To put this in real terms, last year my 3-year-old attended preschool only from 8:30 a.m.–11:30 a.m. — 15 hours per week. Tuition and fees for that year came to about $6,000.
This year, my now 4-year old attends “full-time” preschool. Annual cost: $10,000. The Universal Preschool program will cover $6,000. Our family will cover the remaining $4,000. That’s $2,000 less than our family paid last year.
That is a tectonic shift in making early childhood education more affordable for families and more accessible to working parents. Relatively minor glitches in the first year of the program should not misdirect Coloradans from understanding our state has taken a massive leap forward in making early childhood education a reality for thousands of families.
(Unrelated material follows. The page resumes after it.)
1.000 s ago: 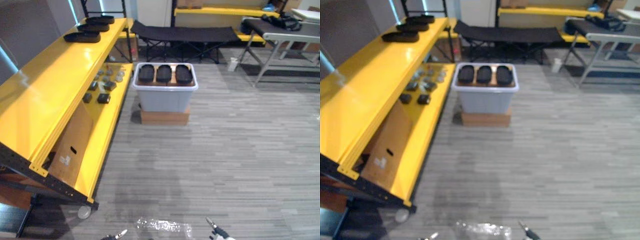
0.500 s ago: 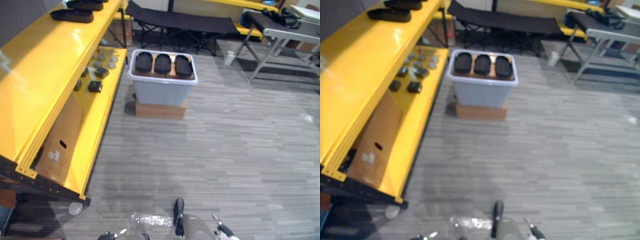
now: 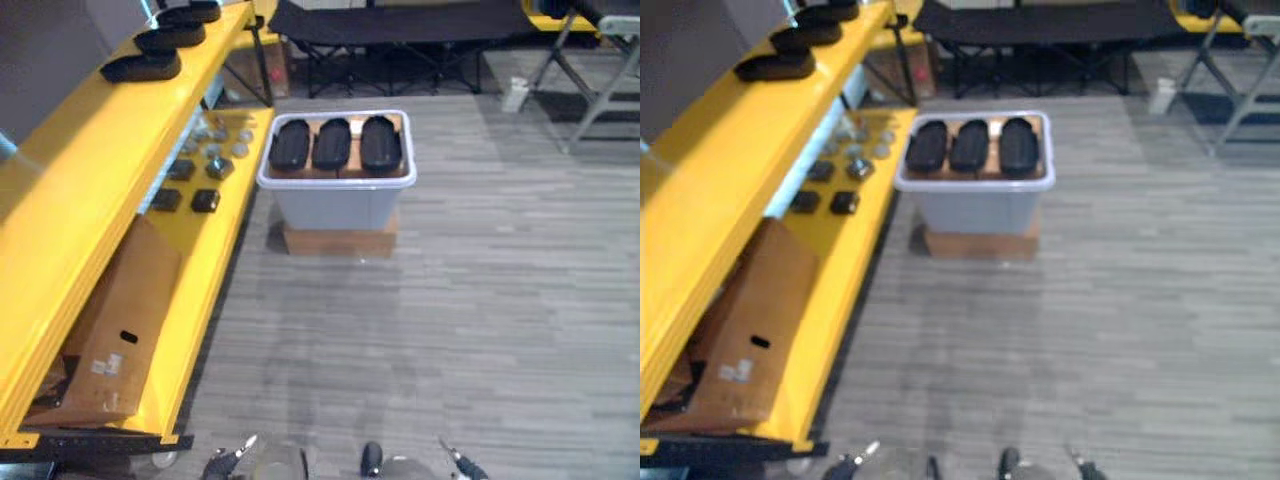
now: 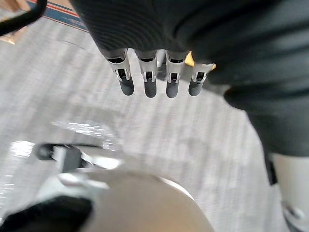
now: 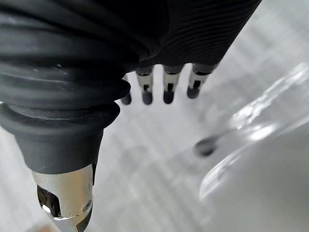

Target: Walk over and take plastic housings, then place them on the shelf

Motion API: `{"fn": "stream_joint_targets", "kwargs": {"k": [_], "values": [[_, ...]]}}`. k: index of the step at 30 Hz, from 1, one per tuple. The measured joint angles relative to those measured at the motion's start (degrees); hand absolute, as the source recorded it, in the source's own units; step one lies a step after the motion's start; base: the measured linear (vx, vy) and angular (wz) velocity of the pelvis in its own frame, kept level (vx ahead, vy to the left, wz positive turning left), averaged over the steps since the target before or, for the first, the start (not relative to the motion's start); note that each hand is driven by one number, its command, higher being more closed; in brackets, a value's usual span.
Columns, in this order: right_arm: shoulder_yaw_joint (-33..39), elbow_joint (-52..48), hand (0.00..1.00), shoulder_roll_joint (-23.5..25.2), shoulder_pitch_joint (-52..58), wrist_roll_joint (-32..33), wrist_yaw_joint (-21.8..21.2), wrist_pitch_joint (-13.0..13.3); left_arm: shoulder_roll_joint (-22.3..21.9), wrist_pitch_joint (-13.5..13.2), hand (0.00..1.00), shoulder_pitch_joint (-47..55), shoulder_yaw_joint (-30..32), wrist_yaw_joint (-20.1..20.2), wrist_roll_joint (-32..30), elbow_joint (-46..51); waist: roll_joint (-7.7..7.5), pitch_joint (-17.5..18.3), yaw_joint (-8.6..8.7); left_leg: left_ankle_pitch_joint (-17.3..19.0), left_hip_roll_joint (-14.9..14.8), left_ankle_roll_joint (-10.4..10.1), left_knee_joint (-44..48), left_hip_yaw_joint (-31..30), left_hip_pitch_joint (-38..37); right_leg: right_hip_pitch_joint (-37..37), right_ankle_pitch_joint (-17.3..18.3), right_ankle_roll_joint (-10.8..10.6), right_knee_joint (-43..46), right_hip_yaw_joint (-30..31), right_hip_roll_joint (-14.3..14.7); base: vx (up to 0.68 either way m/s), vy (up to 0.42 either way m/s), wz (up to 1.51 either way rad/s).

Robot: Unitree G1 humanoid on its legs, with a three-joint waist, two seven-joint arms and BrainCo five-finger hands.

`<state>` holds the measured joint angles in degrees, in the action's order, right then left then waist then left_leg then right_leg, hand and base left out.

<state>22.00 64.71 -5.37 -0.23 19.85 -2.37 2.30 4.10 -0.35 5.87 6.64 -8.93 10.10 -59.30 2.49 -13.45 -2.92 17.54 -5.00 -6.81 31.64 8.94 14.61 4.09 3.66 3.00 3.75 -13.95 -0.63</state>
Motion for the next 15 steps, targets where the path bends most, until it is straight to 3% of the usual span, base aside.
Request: {"fn": "stream_joint_targets", "kwargs": {"k": [1,2,3,4,5,6,7,9,12,15], "values": [[0.00,-0.65,0.00,0.19,-0.24,0.04,-0.02,0.26,0.07,-0.23,0.00,0.01,0.11,-0.02,-0.05,0.21,-0.34,-0.22,-0.24,-1.32,0.69,0.65,-3.88,-0.04,0.68,0.28,0.06,-0.47,-0.41,0.07,-0.53,-0.27,0.092,-0.01],[-0.02,-2.21,0.00,0.54,-0.32,0.07,0.01,0.86,-0.11,-0.61,0.00,0.05,1.42,0.05,0.05,0.44,-0.91,-0.57,-0.98,-5.75,1.35,1.41,-12.82,-0.36,1.42,1.47,0.60,-2.07,-1.35,0.33,-1.35,-0.18,0.077,-0.05],[-0.14,-2.69,0.00,0.62,-0.11,0.07,0.03,1.06,-0.18,-0.61,0.00,0.11,1.68,0.07,0.02,0.42,-0.94,-0.67,-1.25,-7.65,1.31,1.62,-15.81,-0.60,1.25,1.97,0.92,-2.57,-1.40,0.49,-1.50,-0.06,0.131,-0.07],[-0.93,-3.23,0.00,0.73,0.34,0.05,0.12,1.38,-0.18,-0.62,0.00,0.51,1.89,0.32,-0.04,0.39,-1.22,-0.90,-1.56,-12.94,1.20,1.75,-18.66,-0.18,0.35,3.20,2.16,-4.30,-1.07,0.85,-2.05,0.12,0.195,-0.16],[-2.16,-3.72,0.00,0.85,0.75,0.02,0.20,1.39,-0.08,-0.72,0.00,0.90,2.24,0.43,-0.81,0.65,-1.84,-1.31,-2.20,-18.03,1.98,3.21,-20.22,0.21,-1.72,4.06,3.62,-5.50,-0.10,1.92,-2.92,0.20,0.244,-0.22],[-2.87,-4.00,0.00,1.24,0.80,-0.02,0.22,1.40,0.28,-0.80,0.00,0.91,2.33,0.47,-1.46,1.10,-2.22,-1.51,-2.64,-17.99,2.50,4.67,-20.04,1.09,-2.31,4.21,4.53,-5.83,0.69,2.51,-3.70,0.27,0.261,-0.24],[-4.90,-4.87,0.00,2.49,0.73,-0.64,0.09,1.39,1.49,-1.20,0.00,0.88,2.29,0.46,-1.78,2.55,-4.77,-2.45,-3.07,-16.00,4.29,6.83,-19.27,2.02,-2.71,4.20,5.95,-6.08,2.28,3.06,-5.43,0.19,0.174,-0.11],[-5.91,-5.01,0.00,3.30,0.38,-2.02,0.04,1.31,2.09,-1.74,0.00,0.65,2.18,0.59,-1.67,3.03,-5.92,-3.04,-3.10,-13.71,5.13,8.08,-17.41,2.50,-2.45,4.18,6.00,-6.41,3.27,3.34,-6.50,0.22,0.161,-0.05],[-6.33,-4.90,0.00,3.53,0.99,-5.02,0.37,0.25,2.19,-1.72,0.00,0.65,1.57,0.71,-1.68,3.10,-5.83,-2.91,-3.09,-9.63,6.14,9.63,-15.86,2.99,-4.88,2.65,5.62,-7.64,11.52,4.79,-8.22,0.29,0.192,-0.10],[-6.38,-3.65,0.00,3.78,2.14,-5.14,1.55,-0.02,2.96,-1.62,0.00,0.88,0.34,0.72,-1.85,3.07,-6.29,-2.57,-2.63,-7.58,7.69,10.00,-18.43,3.21,-11.01,-8.74,4.32,-16.18,40.61,7.77,-11.48,0.33,0.129,-0.04]]}}
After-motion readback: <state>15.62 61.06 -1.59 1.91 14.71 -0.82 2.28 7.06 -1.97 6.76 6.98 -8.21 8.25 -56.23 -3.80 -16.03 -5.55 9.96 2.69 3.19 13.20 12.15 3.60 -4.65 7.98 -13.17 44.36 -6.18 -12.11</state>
As with any government program, there will be paperwork and deadlines. For all the tomatoes thrown at the registration process, the Universal Preschool website was astoundingly user friendly. The issues being reported with the registration and placement process have almost exclusively been matters of taking a horse to water and being unable to make it drink. Thousands of Colorado parents were able to successfully register and match with a preferred preschool, but a few latecomers feeling bogged down in bureaucratic minutiae have been the focus of the program’s first few days.
Instead of taking a well-deserved victory lap for the launch of a new, and rare, attempt to address early childhood education, the Polis Administration must now defend itself against the Catholic Archdiocese of Denver and, separately, a ragtag group of schools whose main argument seems to be: we want state money with no strings attached. Best of luck.
What more can the parents satisfied with Universal Preschool do but sit back and watch as a largely successful program is admonished? Just a few years ago Colorado did not even have full-day kindergarten and now we have taken the first step to invest in preschool and affordable childcare, an issue often preached about on the campaign trail and deprioritized once ballots are cast.
Perhaps the best thing for Coloradans now is to be reminded of a common preschool adage, “You get what you get, and you don’t throw a fit.”
Barrett Rothe lives in Castle Pines.